Harry thought for a moment, then nodded. "Alright, we'll tell him this afternoon. For now, let's go back to the tower and put away our books. I'm starving."

As they spoke, the three of them moved toward the windowsill, wanting to see the raven that rarely appeared on weekdays.

Someone pulled out owl treats to feed it, but Noctis merely gave an arrogant glance before disdainfully turning its head away.

"He eats iron!" Seamus reminded.

"That… doesn't look like iron…" Neville said, sounding uncertain.

"Hey, say something! Say something for us to hear!" Parvati Patil called up to the raven, full of anticipation.

Noctis tilted his small black head, staring at her with gleaming eyes.

"Quiet!"

The distinctive hoarse voice rang out again, as grating as sandpaper on wood.

The students all instinctively took a step back, but then immediately crowded forward again.

"Does he only know that one phrase?" Dean Thomas scratched his head, sounding a little disappointed.

"Probably…" Seamus said, still unwilling to give up. He tentatively reached out to touch the bird's metallic-looking feathers.

Noctis quickly drew back his neck, dodging Seamus's hand, and at the same time opened his beak. "Idiot!"

The young wizards froze instantly, their faces flushing before paling again in embarrassment.

"…Well," Dean Thomas said awkwardly, "at least that proves his vocabulary isn't just one word."

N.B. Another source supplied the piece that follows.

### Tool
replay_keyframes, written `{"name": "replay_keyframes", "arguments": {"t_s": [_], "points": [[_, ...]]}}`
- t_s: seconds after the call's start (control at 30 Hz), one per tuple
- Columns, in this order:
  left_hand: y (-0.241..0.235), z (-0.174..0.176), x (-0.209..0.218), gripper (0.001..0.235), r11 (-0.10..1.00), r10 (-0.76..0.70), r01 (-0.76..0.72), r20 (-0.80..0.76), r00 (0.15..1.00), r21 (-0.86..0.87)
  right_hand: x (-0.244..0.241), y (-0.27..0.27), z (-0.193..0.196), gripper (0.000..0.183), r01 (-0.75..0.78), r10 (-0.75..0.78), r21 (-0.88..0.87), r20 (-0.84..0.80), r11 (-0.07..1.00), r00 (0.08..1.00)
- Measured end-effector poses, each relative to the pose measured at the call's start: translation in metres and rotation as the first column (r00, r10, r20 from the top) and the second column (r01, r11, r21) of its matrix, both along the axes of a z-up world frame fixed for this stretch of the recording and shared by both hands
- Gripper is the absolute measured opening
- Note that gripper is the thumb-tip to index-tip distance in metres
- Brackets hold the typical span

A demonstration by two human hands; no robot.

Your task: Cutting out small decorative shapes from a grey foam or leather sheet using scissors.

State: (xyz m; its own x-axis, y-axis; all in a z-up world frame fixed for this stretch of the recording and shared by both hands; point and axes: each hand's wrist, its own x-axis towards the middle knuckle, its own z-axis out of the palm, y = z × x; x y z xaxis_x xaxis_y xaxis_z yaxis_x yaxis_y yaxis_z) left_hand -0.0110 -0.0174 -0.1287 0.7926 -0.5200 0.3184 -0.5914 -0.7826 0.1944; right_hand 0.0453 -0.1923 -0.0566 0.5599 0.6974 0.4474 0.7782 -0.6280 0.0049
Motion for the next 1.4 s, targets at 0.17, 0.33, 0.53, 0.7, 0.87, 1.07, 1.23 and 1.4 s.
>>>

Noctis's small head turned left and right, as if scrutinising the crowd below, a faint gurgling sound rumbling from his throat.

"What does he eat, anyway?"

"Mithril!" Hermione answered without hesitation. "Professor Greengrass feeds him that."

"Then his food must cost a fortune…" Ron muttered, smacking his lips.

Just then, Malfoy, with Crabbe and Goyle in tow, pushed through the crowd. Pinching a small handful of shimmering mithril from his pocket, he held it out directly toward the raven.

He said nothing, but the self-satisfaction in his eyes was plain to see.

Yet the raven still didn't touch the mithril in Malfoy's hand, instead continuing to tilt his head, scanning the crowd.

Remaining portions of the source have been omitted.